Mortgage companies such as KiaviA private lender established in San Francisco who is suitable for real estate investors, has their eyes on the FED policy while trying to gauge the demand for borrowers.
“We expect some short -term volatility for the next six to nine months, but anticipating the market that will stabilize in the next 18 months, since the FED offers more clarity about its interest rate policy for the rest of 2025,” Tim Lawlor, Chief Financial Officer of Kiavi, told HOUSINGWIRE in written commentar.
Lawlor also noted that tariff -controlled increases in the costs of building materials, as well as the current shortage of the building sector, influence the strategies of real estate developers.

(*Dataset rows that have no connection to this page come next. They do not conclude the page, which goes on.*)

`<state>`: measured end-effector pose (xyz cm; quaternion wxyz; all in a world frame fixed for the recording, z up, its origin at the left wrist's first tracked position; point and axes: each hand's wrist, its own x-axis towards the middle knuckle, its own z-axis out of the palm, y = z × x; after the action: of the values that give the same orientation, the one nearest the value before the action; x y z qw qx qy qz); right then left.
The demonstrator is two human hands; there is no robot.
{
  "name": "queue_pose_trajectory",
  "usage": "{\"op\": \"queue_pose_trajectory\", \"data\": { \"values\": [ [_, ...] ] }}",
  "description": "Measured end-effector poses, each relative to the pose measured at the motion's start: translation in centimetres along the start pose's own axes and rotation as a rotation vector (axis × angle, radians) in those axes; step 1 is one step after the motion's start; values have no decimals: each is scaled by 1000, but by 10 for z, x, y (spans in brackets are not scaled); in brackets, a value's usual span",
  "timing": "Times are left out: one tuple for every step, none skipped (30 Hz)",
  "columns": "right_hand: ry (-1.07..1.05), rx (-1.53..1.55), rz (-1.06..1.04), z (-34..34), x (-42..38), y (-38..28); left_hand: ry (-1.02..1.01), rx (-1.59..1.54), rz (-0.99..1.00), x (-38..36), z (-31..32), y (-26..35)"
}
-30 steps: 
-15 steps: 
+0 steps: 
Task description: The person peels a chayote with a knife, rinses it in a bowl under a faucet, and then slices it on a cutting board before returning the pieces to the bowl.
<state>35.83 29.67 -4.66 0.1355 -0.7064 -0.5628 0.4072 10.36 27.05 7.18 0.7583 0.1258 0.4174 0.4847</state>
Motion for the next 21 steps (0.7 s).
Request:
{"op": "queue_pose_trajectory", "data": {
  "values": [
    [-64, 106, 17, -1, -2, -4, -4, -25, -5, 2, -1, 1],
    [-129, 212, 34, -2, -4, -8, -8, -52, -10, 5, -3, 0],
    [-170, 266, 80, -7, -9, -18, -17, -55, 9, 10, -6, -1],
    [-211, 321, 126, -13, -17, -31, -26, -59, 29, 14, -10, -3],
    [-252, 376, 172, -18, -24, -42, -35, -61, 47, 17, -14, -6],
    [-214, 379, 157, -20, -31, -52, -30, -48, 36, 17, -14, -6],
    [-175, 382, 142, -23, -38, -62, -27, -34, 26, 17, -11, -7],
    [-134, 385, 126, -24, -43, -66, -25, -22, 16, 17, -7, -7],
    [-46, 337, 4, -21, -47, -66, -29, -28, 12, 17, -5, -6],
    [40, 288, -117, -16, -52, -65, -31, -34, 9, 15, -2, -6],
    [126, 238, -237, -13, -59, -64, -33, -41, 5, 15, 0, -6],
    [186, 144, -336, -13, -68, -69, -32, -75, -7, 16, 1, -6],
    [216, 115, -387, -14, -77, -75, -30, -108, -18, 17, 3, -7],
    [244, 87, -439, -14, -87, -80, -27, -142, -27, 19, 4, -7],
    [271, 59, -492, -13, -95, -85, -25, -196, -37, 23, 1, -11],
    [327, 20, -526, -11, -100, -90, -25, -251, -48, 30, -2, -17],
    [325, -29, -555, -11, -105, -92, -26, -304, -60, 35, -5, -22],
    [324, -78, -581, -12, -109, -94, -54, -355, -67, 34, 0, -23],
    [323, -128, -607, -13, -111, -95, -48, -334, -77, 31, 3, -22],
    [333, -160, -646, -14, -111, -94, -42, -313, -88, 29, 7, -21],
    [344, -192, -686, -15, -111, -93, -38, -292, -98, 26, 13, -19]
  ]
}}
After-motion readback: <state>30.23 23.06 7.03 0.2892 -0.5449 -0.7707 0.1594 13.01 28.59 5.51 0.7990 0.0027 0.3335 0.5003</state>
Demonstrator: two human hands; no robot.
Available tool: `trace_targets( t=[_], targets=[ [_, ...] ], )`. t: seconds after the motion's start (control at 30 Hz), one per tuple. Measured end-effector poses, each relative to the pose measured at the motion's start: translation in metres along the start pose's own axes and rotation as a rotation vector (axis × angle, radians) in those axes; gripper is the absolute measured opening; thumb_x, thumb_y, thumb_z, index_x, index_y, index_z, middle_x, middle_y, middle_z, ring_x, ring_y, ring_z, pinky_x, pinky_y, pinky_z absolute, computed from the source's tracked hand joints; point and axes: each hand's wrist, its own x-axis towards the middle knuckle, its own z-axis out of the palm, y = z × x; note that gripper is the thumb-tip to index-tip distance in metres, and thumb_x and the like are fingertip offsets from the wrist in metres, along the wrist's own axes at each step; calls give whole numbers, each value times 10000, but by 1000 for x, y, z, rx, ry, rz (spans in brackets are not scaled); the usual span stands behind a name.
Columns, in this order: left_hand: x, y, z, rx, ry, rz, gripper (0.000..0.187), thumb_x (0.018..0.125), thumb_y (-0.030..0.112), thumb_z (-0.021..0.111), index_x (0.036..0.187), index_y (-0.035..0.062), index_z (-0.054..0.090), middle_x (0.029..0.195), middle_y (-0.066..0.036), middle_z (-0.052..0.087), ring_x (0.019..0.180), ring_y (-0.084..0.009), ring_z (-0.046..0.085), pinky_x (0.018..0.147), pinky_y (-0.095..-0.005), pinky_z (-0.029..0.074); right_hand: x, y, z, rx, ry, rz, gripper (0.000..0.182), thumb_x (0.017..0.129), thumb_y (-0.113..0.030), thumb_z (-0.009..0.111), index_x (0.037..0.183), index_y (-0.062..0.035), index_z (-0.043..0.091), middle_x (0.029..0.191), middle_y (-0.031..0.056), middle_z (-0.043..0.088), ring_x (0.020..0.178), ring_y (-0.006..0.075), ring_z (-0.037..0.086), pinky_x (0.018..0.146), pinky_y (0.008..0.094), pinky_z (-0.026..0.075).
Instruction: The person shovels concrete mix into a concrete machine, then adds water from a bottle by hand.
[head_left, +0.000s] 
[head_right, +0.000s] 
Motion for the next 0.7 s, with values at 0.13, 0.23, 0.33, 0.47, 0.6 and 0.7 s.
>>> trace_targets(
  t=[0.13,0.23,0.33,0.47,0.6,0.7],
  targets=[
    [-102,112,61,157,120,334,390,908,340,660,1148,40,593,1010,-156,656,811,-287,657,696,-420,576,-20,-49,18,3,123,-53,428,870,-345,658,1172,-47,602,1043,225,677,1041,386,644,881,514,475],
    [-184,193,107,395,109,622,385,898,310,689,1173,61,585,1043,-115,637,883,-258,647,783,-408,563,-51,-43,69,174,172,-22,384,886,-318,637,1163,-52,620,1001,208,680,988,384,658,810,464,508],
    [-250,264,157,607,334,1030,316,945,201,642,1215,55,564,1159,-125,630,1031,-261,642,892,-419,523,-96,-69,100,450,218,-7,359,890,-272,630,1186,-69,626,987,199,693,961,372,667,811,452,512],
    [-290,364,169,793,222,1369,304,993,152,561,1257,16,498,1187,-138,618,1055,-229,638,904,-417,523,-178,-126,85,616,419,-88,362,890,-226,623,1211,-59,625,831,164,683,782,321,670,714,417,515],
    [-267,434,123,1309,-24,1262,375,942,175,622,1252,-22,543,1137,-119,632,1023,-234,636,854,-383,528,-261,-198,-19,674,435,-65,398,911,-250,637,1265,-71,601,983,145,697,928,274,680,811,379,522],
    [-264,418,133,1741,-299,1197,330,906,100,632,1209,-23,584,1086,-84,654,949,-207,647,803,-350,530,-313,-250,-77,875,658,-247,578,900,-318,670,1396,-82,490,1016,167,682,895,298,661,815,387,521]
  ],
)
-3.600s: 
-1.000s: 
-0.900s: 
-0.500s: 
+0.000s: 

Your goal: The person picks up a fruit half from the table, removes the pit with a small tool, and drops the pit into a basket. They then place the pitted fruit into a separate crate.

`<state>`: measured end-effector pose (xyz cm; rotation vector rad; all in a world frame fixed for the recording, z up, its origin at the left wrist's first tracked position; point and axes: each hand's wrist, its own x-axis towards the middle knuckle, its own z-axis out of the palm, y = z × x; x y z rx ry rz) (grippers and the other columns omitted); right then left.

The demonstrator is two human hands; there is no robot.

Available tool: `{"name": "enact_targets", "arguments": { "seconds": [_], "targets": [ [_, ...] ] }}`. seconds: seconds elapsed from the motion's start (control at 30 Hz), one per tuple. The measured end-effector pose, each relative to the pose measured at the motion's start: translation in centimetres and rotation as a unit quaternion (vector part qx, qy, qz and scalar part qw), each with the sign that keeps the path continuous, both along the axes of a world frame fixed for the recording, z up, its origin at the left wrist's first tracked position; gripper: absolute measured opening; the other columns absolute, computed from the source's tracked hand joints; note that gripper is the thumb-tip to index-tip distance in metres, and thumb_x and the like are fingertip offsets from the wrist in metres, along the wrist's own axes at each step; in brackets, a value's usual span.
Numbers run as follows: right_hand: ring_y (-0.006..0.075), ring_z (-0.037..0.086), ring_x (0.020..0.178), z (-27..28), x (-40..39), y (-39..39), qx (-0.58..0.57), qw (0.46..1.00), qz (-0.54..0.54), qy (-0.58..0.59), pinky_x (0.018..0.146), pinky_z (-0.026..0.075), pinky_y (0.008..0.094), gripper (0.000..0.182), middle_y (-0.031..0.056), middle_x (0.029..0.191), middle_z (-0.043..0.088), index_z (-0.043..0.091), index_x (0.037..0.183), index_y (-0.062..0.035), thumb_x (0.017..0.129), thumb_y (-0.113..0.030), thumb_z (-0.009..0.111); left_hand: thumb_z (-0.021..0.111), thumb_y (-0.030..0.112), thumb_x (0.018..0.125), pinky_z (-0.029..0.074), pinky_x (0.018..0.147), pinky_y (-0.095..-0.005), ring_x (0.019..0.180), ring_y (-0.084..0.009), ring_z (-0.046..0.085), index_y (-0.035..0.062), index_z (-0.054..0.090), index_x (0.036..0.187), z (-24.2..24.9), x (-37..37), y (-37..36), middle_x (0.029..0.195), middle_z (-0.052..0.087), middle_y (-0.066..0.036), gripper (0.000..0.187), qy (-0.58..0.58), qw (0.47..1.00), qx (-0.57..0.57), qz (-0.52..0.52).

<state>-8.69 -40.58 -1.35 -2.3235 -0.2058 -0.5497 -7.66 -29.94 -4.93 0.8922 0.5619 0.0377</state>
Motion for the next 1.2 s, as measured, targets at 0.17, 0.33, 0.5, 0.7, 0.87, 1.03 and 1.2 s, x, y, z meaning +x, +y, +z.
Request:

While housing markets in earlier hotters such as Texas and Florida are “starting to mitigate,” he said, others in midwest and northeast perform relatively well.
“Real estate investors must also be careful with the markets that show increasing days on the market for home sales. Real estate investment is based on a safety margin: buy at the right price, have exit options and stay in harmony with local trends.”